■ **What to produce**
In the listing that follows, copy out each line that includes the word "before".

■ **Data under study**
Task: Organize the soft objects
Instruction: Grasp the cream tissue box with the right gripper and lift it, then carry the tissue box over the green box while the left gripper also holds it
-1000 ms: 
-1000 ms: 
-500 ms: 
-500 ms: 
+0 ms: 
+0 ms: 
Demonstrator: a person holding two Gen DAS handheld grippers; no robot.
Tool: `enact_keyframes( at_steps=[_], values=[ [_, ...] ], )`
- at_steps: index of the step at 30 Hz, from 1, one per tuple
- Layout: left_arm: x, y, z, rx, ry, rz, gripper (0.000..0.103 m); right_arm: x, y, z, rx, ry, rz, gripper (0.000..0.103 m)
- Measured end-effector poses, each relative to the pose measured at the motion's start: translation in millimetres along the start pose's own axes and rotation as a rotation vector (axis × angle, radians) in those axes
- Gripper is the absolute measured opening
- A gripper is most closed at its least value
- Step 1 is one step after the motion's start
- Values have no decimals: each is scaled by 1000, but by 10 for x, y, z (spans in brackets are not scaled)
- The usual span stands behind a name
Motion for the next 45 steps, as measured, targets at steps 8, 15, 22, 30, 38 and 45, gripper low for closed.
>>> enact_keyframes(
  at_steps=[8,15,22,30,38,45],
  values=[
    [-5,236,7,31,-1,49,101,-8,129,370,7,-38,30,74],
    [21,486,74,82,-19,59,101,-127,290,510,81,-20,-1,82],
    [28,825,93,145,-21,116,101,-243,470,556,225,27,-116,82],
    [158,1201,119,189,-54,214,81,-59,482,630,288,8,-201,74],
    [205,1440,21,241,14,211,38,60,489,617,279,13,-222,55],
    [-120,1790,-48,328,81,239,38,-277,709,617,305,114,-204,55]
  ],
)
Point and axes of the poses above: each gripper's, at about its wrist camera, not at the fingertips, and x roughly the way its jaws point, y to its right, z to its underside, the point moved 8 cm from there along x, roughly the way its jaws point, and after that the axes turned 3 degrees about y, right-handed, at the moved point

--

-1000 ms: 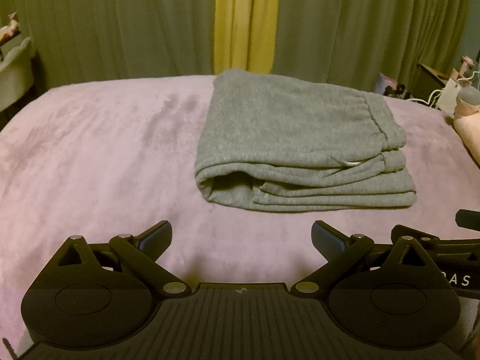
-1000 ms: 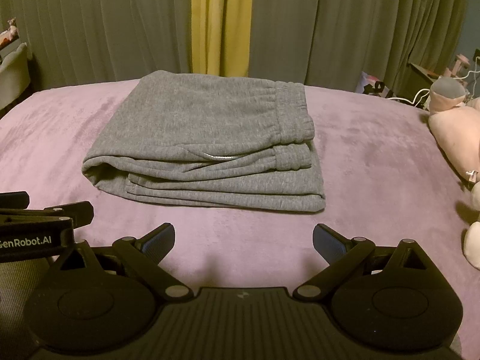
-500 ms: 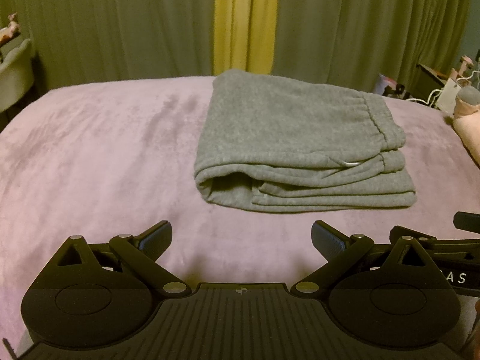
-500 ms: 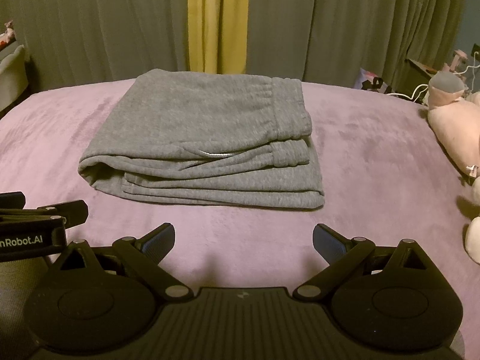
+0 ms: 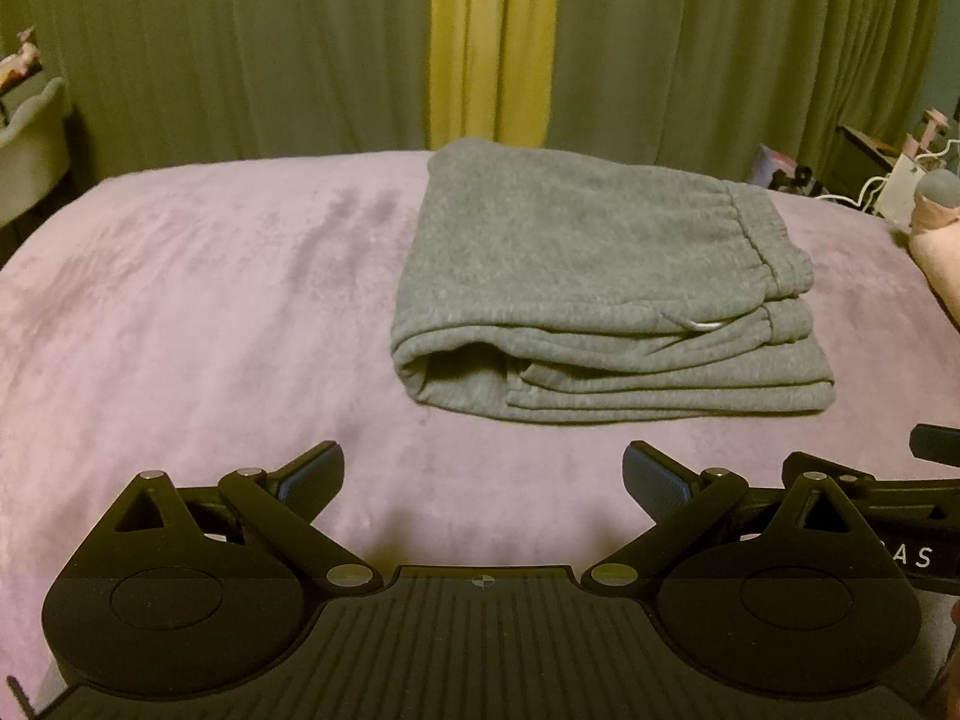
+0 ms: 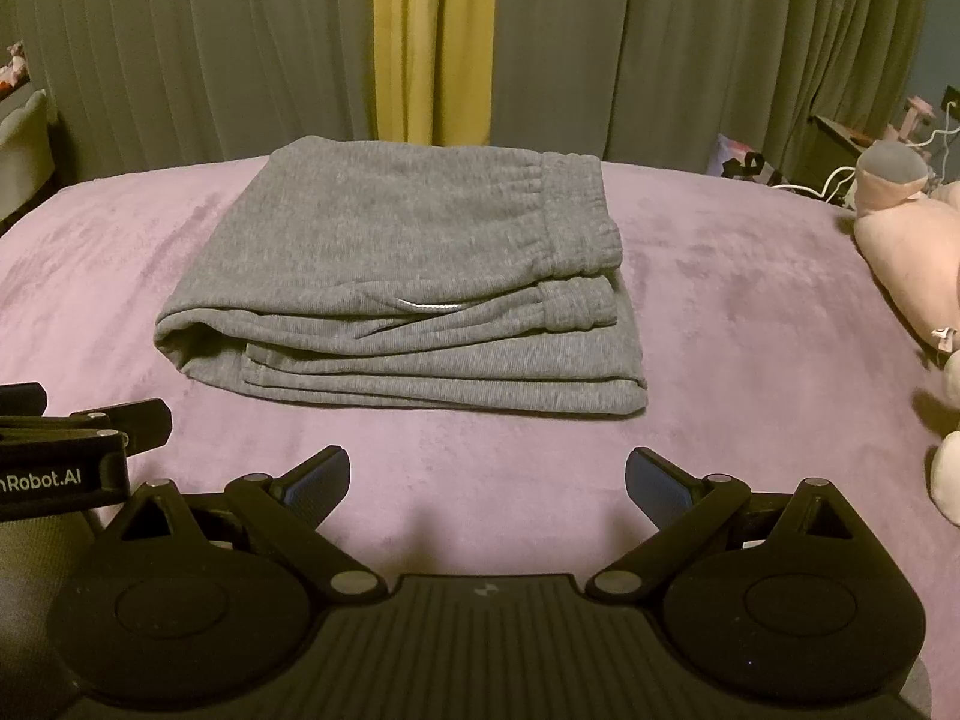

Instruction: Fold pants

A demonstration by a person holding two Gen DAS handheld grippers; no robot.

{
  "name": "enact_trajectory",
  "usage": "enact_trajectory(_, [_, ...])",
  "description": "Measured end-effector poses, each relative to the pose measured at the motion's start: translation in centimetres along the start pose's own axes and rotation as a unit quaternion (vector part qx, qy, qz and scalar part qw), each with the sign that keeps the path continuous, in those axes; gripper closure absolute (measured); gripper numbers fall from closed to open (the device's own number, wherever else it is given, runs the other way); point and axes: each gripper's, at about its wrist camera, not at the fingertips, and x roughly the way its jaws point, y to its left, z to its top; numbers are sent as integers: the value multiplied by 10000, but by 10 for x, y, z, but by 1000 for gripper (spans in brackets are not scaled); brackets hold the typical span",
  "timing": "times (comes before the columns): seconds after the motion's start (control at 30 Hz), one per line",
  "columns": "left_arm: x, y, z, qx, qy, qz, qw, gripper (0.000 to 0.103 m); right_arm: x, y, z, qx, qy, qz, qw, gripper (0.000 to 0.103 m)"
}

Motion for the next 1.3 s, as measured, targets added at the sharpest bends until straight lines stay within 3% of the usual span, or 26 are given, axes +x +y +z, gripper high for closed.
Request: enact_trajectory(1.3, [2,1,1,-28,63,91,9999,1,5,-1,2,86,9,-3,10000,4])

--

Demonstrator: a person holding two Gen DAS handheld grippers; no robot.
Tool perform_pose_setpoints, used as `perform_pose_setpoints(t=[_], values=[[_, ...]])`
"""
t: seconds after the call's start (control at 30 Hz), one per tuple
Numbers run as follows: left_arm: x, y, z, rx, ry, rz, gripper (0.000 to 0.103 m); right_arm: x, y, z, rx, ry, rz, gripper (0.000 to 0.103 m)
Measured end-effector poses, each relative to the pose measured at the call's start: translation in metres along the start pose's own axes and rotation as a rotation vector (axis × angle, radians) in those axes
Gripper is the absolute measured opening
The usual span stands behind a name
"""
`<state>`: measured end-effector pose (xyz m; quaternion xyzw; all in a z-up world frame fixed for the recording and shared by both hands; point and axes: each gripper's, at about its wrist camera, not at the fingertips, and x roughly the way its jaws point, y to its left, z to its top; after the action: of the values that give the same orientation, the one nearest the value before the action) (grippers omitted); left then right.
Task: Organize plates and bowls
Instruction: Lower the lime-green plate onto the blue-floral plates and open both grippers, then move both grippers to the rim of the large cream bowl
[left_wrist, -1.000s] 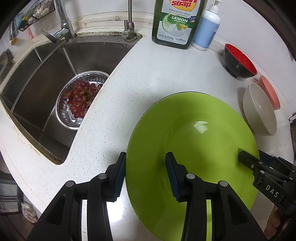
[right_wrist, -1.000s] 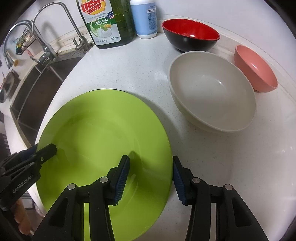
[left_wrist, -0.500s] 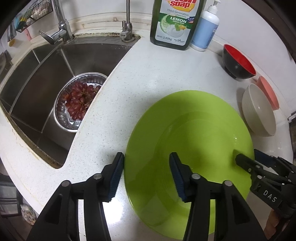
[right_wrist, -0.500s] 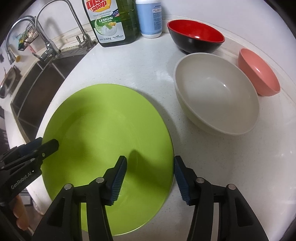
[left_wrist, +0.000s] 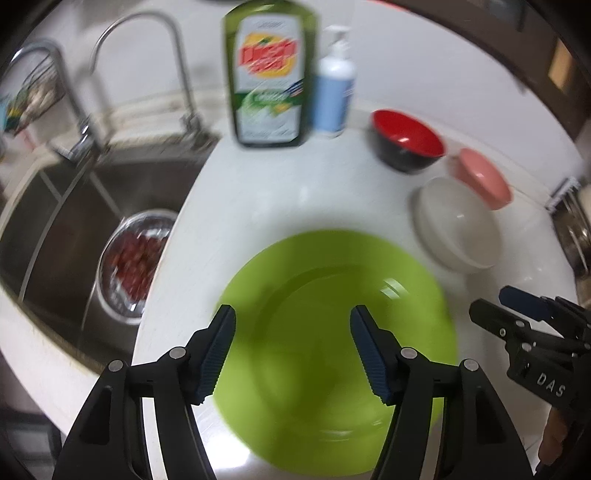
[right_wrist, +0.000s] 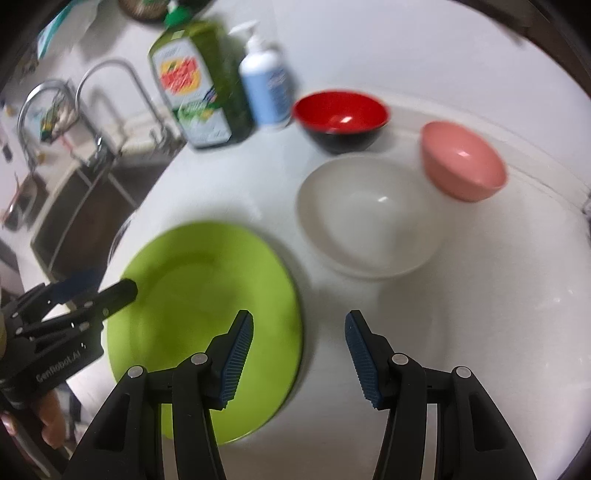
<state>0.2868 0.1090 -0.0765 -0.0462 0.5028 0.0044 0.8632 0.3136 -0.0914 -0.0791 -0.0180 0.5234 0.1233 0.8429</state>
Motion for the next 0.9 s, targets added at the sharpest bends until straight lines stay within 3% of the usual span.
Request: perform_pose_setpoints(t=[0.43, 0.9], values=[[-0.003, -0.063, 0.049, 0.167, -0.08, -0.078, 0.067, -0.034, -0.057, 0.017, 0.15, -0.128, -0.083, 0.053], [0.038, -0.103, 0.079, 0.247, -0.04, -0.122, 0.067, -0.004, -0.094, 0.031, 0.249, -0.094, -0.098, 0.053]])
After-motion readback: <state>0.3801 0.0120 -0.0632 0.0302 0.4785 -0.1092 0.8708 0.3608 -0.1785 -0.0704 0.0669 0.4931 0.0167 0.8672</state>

■ **The answer**
  "timing": "times (comes before the columns): seconds after the motion's start (control at 30 Hz), one per line",
`<state>`: measured end-effector pose (xyz m; quaternion xyzw; all in a z-up world frame fixed for the recording and shared by both hands; point and axes: each gripper's, at about its wrist camera, not at the fingertips, and x roughly the way its jaws point, y to its left, z to its top; after the action: of the values that give the same orientation, the one nearest the value before the action) (grippers omitted); left then right.

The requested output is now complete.